WORK ITEM >> Check every line below for the word "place" and copy the ones that have it.

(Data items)

•••••

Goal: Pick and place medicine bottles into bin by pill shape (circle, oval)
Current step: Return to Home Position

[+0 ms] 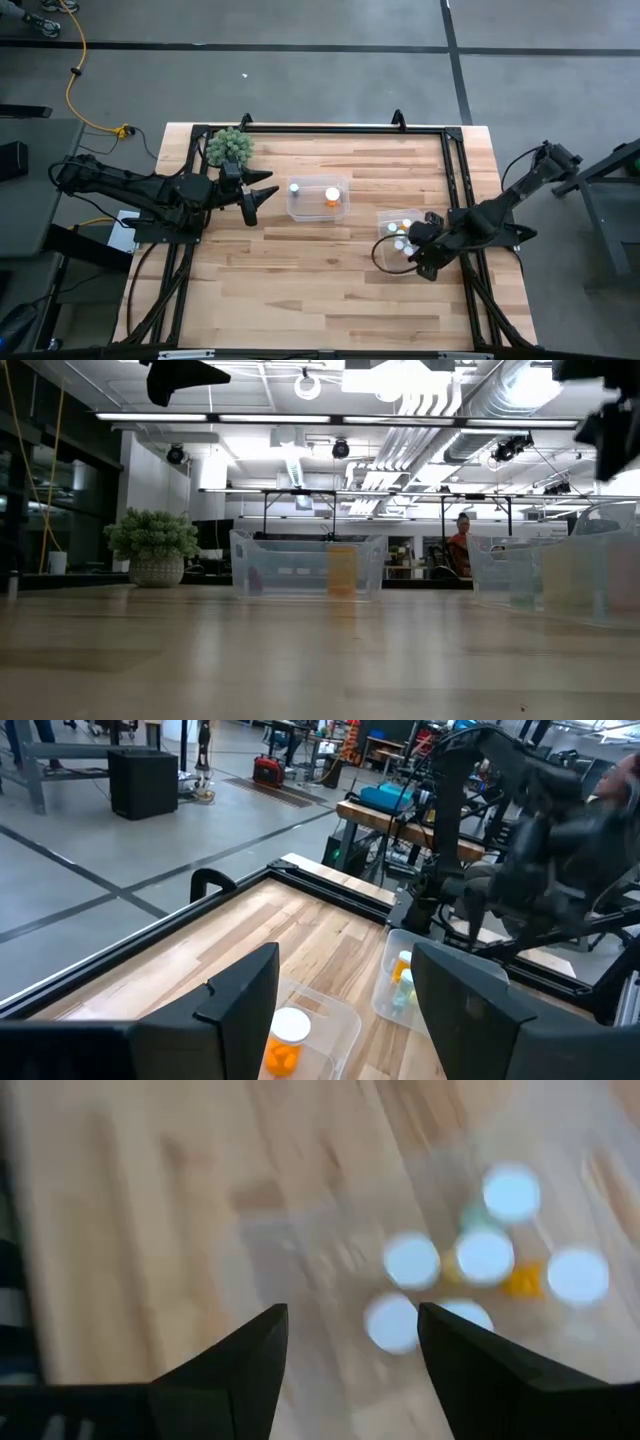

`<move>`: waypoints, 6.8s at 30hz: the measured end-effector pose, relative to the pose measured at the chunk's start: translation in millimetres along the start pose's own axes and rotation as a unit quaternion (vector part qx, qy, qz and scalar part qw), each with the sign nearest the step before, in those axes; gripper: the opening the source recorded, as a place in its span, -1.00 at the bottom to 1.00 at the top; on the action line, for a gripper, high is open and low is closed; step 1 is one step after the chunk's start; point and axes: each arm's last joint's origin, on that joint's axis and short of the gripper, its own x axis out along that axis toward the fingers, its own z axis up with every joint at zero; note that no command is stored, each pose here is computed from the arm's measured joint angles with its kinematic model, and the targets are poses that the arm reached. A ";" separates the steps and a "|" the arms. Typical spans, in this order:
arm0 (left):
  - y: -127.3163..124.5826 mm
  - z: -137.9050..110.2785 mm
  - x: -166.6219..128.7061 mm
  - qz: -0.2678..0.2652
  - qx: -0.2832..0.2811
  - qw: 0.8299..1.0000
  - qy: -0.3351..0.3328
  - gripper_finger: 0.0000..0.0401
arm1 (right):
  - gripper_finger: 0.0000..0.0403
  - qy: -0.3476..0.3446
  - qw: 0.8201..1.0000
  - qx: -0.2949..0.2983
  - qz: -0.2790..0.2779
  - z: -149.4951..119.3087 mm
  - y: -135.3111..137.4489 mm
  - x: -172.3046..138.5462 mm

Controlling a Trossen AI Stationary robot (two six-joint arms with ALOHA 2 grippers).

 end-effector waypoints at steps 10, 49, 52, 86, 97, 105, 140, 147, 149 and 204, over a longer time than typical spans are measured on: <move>-2.8 1.3 -0.1 -0.040 -0.006 0.999 0.002 0.08 | 0.08 -0.211 0.975 0.041 0.051 52.5 -4.1 -30.6; 29.7 22.3 -39.9 -0.152 0.079 0.981 -0.089 -0.99 | -0.89 -0.493 0.842 -0.093 0.198 169.4 -35.9 -17.3; 42.2 6.9 -50.2 -0.150 0.062 0.981 -0.107 -0.99 | -0.96 -0.493 0.842 -0.095 0.196 169.4 -35.9 -17.3; 78.7 -119.7 -55.5 -0.203 -0.048 0.976 -0.065 -1.00 | -1.00 -0.427 0.859 0.016 0.282 165.9 -40.8 -18.5; 79.8 -125.6 -54.1 -0.194 -0.038 0.980 -0.036 -0.99 | -1.00 -0.396 0.873 -0.029 0.282 104.2 -61.0 -42.0; 79.9 -125.5 -54.1 -0.193 -0.039 0.980 -0.037 -0.99 | -1.00 -0.452 0.825 -0.012 0.339 19.0 -88.5 -21.8; 79.9 -125.5 -54.1 -0.192 -0.039 0.980 -0.037 -0.98 | -1.00 -0.499 0.854 -0.072 0.132 -43.1 -120.7 31.2; 79.9 -125.5 -54.1 -0.192 -0.039 0.980 -0.037 -0.98 | -1.00 -0.494 0.856 -0.044 0.148 -43.1 -120.7 31.3; 79.9 -125.5 -54.1 -0.192 -0.039 0.980 -0.037 -0.98 | -1.00 -0.492 0.856 -0.033 0.154 -43.1 -120.8 31.4; 79.9 -125.5 -54.1 -0.193 -0.039 0.980 -0.037 -0.98 | -1.00 -0.487 0.858 -0.013 0.165 -43.2 -120.8 31.4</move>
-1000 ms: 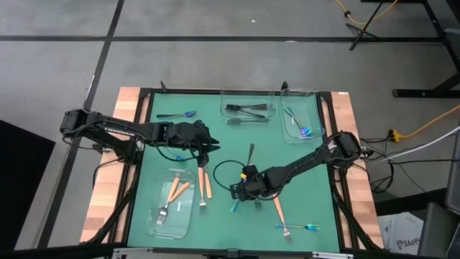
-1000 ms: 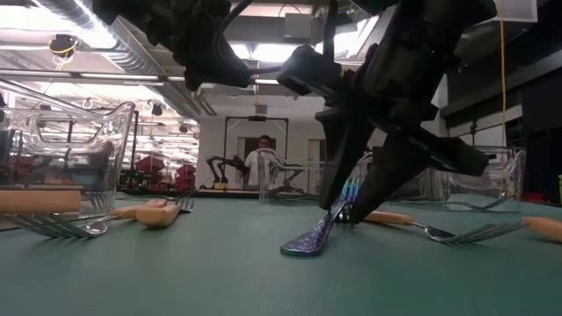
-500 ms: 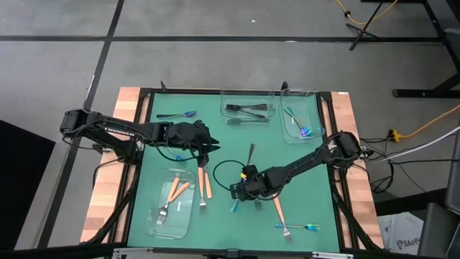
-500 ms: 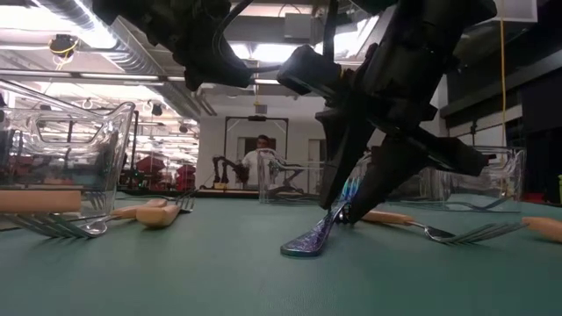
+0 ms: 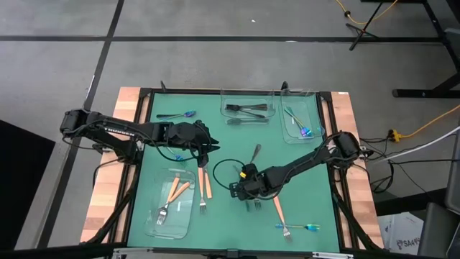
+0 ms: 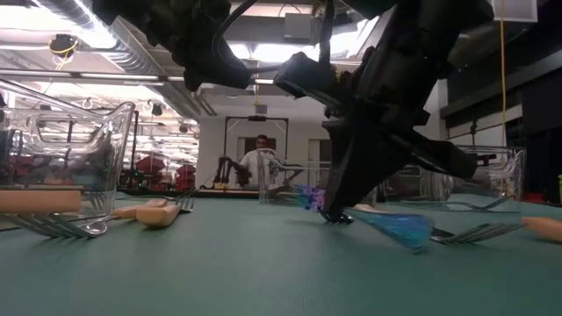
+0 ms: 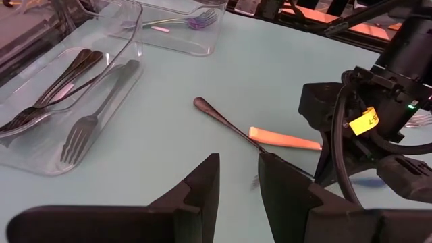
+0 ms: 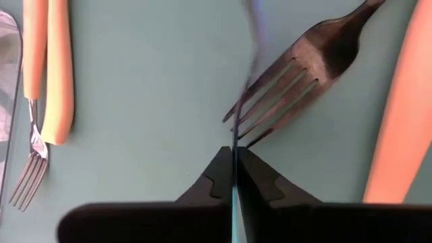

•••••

EXERCISE OUTPUT >>
Goal: Pick and place medicine bottles into bin by pill shape (circle, oval)
`<move>`: waypoints, 6.8s at 30hz: the measured end-effector pose, relative to the pose measured at the chunk's start: translation in millimetres along the start pose's own axes and rotation as a unit quaternion (vector part qx, qy, qz and scalar part qw), each with the sign nearest the step before, in those axes; gripper: the opening the source recorded, as a place in its span, -1.00 at the bottom to 1.00 at the top; on the action line, for a gripper, high is open and low is closed; step 1 is one step after the chunk's start; point and axes: each arm's last joint's origin, on that joint's axis and short of the gripper, its own x axis out along that axis toward the fingers, its own z axis up with every joint at zero; note that no command is stored, each pose here is computed from the arm's measured joint angles with its kinematic model, and the targets are poses that the arm reached. A ";" separates the steps and a "|" the arms. Typical spans, in this order:

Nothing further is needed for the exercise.